Sphinx-4 Application Programmer's Guide

WARNING: THIS TUTORIAL DESCRIBES SPHINX4 API FROM THE PRE-ALPHA RELEASE:

https://sourceforge.net/projects/cmusphinx/files/sphinx4/5prealpha/

The API described here is not supported in earlier versions

Overview

Sphinx-4 is a pure Java speech recognition library. It's very flexible in its configuration, and in order to carry out speech recognition jobs quite a lot of objects depending on each other should be instantiated, throughout this article we will call them all together “object graph”. Fortunately, the most of the objects can be instantiated automatically, and for those few requiring manual setup Sphinx-4 provides high-level interfaces and a context class that takes out the need to setup each parameter of the object graph separately.

Using in your projects

Sphinx-4 is available as a maven package in Sonatype OSS repository. To use sphinx4 in your maven project specify this repository in your pom.xml:

<project>
...
    <repositories>
        <repository>
            <id>snapshots-repo</id>
            <url>https://oss.sonatype.org/content/repositories/snapshots</url>
            <releases><enabled>false</enabled></releases>
        <snapshots><enabled>true</enabled></snapshots>
        </repository>
    </repositories>
...
</project>

Then add sphinx4-core to the project dependencies:

<dependency>
  <groupId>edu.cmu.sphinx</groupId>
  <artifactId>sphinx4-core</artifactId>
  <version>1.0-SNAPSHOT</version>
</dependency>

Add sphinx4-data to dependencies as well if you want to use default acoustic and language models:

<dependency>
  <groupId>edu.cmu.sphinx</groupId>
  <artifactId>sphinx4-data</artifactId>
  <version>1.0-SNAPSHOT</version>
</dependency>

Basic Usage

There are several high-level recognition interfaces in Sphinx-4:

  • LiveSpeechRecognizer
  • StreamSpeechRecognizer
  • SpeechAligner

For the most of the speech recognition jobs high-levels interfaces should be enough. And basically you will have only to setup four attributes:

  • Acoustic model.
  • Dictionary.
  • Grammar/Language model.
  • Source of speech.

First three attributes are setup using Configuration object which is passed then to a recognizer. The way to point out to the speech source depends on a concrete recognizer and usually is passed as a method parameter.

Configuration

Configuration is used to supply required and optional attributes to recognizer.

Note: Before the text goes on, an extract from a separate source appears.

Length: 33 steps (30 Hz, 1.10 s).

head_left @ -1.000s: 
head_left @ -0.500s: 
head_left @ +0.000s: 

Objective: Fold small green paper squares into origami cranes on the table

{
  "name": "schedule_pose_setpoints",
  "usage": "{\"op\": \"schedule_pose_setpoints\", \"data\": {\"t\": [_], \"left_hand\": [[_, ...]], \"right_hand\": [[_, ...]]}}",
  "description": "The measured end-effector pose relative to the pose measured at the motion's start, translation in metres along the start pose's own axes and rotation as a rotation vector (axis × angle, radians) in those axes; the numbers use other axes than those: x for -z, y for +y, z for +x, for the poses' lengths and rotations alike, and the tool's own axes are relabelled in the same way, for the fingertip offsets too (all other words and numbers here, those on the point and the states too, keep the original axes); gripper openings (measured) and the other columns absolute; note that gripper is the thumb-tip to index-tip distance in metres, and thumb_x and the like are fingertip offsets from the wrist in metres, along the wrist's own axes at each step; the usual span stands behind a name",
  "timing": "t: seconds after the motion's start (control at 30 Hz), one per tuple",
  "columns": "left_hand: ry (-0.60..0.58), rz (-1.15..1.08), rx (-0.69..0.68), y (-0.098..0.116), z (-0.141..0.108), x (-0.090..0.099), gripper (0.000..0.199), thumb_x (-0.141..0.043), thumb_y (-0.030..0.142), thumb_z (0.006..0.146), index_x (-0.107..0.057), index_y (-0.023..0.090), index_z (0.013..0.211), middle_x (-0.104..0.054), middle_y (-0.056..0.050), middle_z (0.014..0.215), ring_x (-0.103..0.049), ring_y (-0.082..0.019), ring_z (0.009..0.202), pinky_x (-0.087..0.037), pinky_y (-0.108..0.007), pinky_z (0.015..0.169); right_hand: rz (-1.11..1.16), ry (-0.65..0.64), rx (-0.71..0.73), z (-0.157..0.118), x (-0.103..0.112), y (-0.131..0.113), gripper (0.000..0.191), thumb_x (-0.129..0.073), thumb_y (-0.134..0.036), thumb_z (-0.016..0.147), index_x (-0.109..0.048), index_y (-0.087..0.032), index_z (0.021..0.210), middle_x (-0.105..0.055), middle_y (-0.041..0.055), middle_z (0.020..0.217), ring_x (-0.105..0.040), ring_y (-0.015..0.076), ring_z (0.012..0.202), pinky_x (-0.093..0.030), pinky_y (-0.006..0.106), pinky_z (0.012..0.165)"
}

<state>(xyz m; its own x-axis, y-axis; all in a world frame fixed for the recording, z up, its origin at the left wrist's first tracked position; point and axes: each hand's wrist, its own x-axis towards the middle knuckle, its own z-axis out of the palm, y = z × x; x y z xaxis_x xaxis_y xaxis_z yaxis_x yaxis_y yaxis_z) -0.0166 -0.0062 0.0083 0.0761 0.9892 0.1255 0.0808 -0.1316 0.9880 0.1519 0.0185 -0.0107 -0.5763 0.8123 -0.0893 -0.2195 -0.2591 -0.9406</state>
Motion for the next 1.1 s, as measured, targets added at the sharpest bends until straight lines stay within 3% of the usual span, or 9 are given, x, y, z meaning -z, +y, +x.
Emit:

Configuration configuration = new Configuration();
 
// Set path to acoustic model.
configuration.setAcousticModelPath("resource:/edu/cmu/sphinx/models/en-us/en-us");
// Set path to dictionary.
configuration.setDictionaryPath("resource:/edu/cmu/sphinx/models/en-us/cmudict-en-us.dict");
// Set language model.
configuration.setLanguageModelPath("resource:/edu/cmu/sphinx/models/language/en-us.lm.dmp");

LiveSpeechRecognizer

LiveSpeechRecognizer uses microphone as the speech source.

LiveSpeechRecognizer recognizer = new LiveSpeechRecognizer(configuration);
// Start recognition process pruning previously cached data.
recognizer.startRecognition(true);
SpeechResult result = recognizer.getResult();
// Pause recognition process. It can be resumed then with startRecognition(false).
recognizer.stopRecognition();

StreamSpeechRecognizer

StreamSpeechRecognizer uses InputStream as the speech source, you can pass the data from the file this way, you can pass the data from the network socket or from existing byte array.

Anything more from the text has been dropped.